Un bon rendement de cellules doublement négatives pour CD4 et CD8 est de 95% ou plus, comme représenté ici. Lors de l’utilisation de vecteurs qui expriment des marqueurs filtrables tels qu’un gène de fluorescence, la transsection et la transduction peuvent être évaluées grossièrement et empiriquement par microscopie à fluorescence. L’efficacité de la transduction a été analysée en récoltant les thymocytes de la monocouche OP9 DL4.
et l’étude de l’expression d’un gène de fluorescence par cytométrie en flux. L’efficacité de la transduction à l’aide d’un vecteur rétroviral vide avec GFP comme gène rapporteur était de 84,2% de différenciation des cellules T sur les cellules OP9 DL4 a été observée quatre jours après la transduction. Analyse par cytométrie de flux de la différenciation cellulaire induite par la co-culture sur des cellules OP9 DL4 et l’expression transgénique, où les cellules ont été marquées pour CD4, CD8, CD44 et CD 25.

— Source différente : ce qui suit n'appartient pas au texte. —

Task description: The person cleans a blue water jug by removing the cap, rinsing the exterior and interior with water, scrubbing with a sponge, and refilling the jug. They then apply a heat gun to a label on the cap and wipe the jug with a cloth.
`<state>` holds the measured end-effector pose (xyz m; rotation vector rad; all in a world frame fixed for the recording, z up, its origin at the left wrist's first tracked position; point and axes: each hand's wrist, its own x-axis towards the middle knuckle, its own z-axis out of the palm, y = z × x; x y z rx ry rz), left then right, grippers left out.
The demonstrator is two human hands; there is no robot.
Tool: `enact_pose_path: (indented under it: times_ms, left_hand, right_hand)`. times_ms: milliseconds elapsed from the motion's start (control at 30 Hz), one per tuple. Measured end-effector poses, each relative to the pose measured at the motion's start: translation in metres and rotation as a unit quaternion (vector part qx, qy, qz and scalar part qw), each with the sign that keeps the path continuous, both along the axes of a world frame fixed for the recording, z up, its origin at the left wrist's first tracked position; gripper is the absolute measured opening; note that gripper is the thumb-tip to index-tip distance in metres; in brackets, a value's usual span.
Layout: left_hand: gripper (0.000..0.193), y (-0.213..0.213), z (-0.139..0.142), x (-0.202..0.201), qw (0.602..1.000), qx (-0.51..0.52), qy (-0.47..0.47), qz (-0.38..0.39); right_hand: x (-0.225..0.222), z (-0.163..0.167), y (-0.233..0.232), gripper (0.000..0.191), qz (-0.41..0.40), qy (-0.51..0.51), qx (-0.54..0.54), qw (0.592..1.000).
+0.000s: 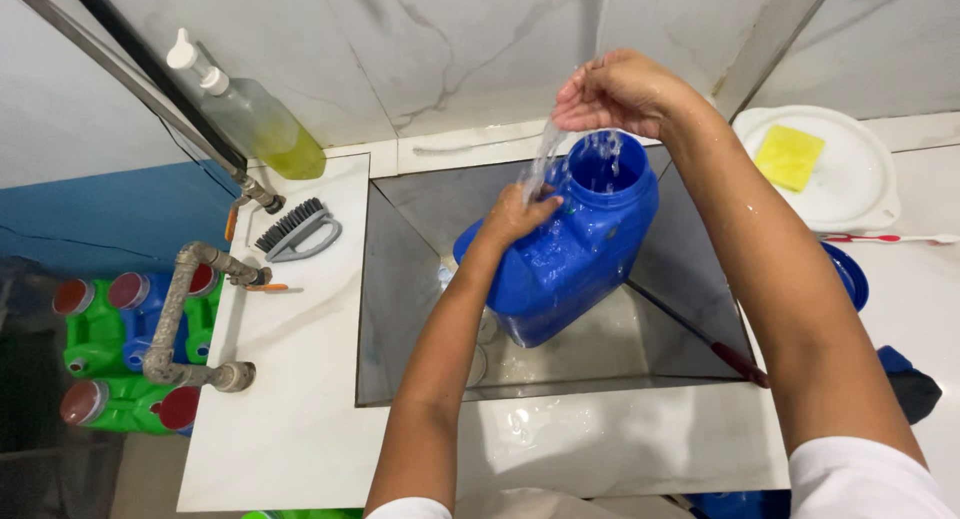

La transduction des thymocytes doublement négatifs avec le vecteur rétroviral vide pMIG présentait approximativement les mêmes proportions de positifs simples, de doubles positifs, de doubles négatifs, et ses sous-stades doublement négatifs de un à quatre que les thymocytes non transduits, ce qui indique que le développement des lymphocytes T n’a pas été affecté par le processus de transduction. La tâche la plus difficile lorsque l’on tente de reproduire ce protocole est de s’assurer que les différents types de cellules sont gérés simultanément de manière coordonnée. La surexpression des oncogènes dans les thymocytes immatures peut parfois affecter le développement normal des lymphocytes T, de sorte que l’immunophénotypage ultérieur par cytométrie de flux est un moyen utile d’apprendre quelle direction prendre.
Le potentiel oncogénique des lymphocytes T transduits différenciés sur les cellules de la couche fœtale peut être étudié plus avant par injection chez des souris immunodéprimées.